# Task item
Once you have read the listing, write it all out exactly.

# Dataset excerpt
::::::::

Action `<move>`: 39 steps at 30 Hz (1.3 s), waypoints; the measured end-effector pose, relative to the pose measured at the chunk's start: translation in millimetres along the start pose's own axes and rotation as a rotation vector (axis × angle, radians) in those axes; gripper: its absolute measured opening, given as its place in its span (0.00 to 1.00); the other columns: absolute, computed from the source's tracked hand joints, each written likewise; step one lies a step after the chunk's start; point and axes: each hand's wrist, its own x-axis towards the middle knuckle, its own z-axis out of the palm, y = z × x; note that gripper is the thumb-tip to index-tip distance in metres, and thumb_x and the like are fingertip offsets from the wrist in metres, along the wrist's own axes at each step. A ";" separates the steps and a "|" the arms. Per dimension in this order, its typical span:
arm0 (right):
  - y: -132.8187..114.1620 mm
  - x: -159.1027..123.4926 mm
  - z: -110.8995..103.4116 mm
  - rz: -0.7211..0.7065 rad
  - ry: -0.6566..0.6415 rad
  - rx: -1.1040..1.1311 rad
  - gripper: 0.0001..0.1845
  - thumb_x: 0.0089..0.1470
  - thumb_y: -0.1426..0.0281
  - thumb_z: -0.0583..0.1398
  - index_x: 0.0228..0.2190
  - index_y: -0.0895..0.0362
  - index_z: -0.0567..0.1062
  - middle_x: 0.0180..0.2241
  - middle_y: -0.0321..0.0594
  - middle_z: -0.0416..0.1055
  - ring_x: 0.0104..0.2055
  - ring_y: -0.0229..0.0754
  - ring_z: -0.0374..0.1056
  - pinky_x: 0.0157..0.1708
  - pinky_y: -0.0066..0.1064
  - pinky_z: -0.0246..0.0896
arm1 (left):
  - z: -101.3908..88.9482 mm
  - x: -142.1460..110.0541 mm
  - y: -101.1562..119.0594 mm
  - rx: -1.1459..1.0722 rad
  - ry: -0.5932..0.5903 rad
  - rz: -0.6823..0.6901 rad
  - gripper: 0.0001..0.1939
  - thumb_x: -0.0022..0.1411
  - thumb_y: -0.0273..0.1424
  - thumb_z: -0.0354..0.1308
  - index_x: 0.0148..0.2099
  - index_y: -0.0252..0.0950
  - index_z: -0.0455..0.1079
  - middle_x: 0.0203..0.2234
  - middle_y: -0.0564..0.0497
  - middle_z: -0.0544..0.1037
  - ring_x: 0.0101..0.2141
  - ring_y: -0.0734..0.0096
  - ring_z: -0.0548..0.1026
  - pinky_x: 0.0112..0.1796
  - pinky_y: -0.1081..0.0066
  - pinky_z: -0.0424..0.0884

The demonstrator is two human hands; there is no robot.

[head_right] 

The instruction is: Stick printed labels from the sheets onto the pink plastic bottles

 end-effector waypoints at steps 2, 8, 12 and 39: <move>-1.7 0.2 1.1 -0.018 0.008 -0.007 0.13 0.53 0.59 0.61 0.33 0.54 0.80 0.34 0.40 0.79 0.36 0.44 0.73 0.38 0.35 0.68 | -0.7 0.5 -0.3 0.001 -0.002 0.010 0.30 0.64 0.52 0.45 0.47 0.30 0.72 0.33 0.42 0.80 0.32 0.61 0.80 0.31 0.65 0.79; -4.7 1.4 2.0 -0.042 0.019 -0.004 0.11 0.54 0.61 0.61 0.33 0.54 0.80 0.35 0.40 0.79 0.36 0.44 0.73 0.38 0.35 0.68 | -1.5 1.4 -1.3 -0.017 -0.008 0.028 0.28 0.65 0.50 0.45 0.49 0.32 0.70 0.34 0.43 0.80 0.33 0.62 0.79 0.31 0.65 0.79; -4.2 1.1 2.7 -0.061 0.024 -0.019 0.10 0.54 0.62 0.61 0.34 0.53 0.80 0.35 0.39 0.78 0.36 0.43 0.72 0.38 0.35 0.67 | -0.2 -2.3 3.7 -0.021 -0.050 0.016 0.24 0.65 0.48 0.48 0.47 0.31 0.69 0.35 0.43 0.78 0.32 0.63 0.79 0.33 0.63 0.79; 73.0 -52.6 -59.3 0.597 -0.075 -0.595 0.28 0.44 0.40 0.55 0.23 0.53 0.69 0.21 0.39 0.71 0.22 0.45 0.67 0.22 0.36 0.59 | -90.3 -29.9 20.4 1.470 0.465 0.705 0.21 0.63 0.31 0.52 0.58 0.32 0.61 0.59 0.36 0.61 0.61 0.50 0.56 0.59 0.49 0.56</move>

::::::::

# Completed exercise
Action `<move>`: 39 steps at 30 Hz (1.3 s), waypoints; the measured end-effector pose, relative to the pose measured at the chunk's start: translation in millimetres along the start pose's own axes and rotation as a rotation vector (axis × angle, radians) in those axes; gripper: its absolute measured opening, given as its place in its span (0.00 to 1.00); the other columns: absolute, computed from the source's tracked hand joints, each written likewise; step one lies a step after the chunk's start; point and axes: each hand's wrist, its own x-axis towards the middle knuckle, its own z-axis out of the palm, y = z × x; note that gripper is the thumb-tip to index-tip distance in metres, and thumb_x and the like are fingertip offsets from the wrist in metres, along the wrist's own axes at each step. A ";" separates the steps and a "|" the arms. Per dimension in this order, its typical span:
arm0 (right):
  - y: -132.8187..114.1620 mm
  - x: -159.1027..123.4926 mm
  - z: -110.8995..103.4116 mm
  - rz: -0.7211..0.7065 rad
  - ry: -0.6566..0.6415 rad
  - rx: -1.1040..1.1311 rad
  - gripper: 0.0001..0.1845
  - thumb_x: 0.0089..0.1470
  - thumb_y: -0.1426..0.0281
  - thumb_z: -0.0583..0.1398
  - index_x: 0.0228..0.2190
  - index_y: -0.0895..0.0362
  - index_z: -0.0567..0.1062
  - middle_x: 0.0180..0.2241
  - middle_y: -0.0321..0.0594
  - middle_z: -0.0416..0.1055
  - ring_x: 0.0104..0.2055
  - ring_y: -0.0229..0.0754
  - ring_z: -0.0374..0.1056
  - pinky_x: 0.0157..0.1708
  - pinky_y: -0.0066..0.1064
  - pinky_z: -0.0246..0.0896
arm1 (left):
  - z: -101.3908..88.9482 mm
  - x: -142.1460..110.0541 mm
  - y: -101.1562..119.0594 mm
  - rx: -1.1459..1.0722 rad
  - ry: -0.5932..0.5903 rad
  - rz: -0.6823..0.6901 rad
  - gripper: 0.0001..0.1939
  - thumb_x: -0.0022..0.1411
  - thumb_y: -0.0273..0.1424
  - thumb_z: -0.0354..0.1308
  - index_x: 0.0148..0.2099
  - index_y: -0.0252..0.0950
  - index_z: -0.0455..0.1079
  - middle_x: 0.0203..0.2234
  - middle_y: -0.0564..0.0497
  - middle_z: -0.0544..0.1037
  - ring_x: 0.0101..0.2141
  - ring_y: -0.0734..0.0096
  - ring_z: -0.0548..0.1026
  - pinky_x: 0.0112..0.1796
  - pinky_y: -0.1081..0.0066
  - pinky_z: -0.0424..0.0884

The demonstrator is two human hands; there is no robot.

[head_right] 

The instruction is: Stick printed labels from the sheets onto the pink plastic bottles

 end-effector waypoints at steps 2, 8, 12 and 39: <move>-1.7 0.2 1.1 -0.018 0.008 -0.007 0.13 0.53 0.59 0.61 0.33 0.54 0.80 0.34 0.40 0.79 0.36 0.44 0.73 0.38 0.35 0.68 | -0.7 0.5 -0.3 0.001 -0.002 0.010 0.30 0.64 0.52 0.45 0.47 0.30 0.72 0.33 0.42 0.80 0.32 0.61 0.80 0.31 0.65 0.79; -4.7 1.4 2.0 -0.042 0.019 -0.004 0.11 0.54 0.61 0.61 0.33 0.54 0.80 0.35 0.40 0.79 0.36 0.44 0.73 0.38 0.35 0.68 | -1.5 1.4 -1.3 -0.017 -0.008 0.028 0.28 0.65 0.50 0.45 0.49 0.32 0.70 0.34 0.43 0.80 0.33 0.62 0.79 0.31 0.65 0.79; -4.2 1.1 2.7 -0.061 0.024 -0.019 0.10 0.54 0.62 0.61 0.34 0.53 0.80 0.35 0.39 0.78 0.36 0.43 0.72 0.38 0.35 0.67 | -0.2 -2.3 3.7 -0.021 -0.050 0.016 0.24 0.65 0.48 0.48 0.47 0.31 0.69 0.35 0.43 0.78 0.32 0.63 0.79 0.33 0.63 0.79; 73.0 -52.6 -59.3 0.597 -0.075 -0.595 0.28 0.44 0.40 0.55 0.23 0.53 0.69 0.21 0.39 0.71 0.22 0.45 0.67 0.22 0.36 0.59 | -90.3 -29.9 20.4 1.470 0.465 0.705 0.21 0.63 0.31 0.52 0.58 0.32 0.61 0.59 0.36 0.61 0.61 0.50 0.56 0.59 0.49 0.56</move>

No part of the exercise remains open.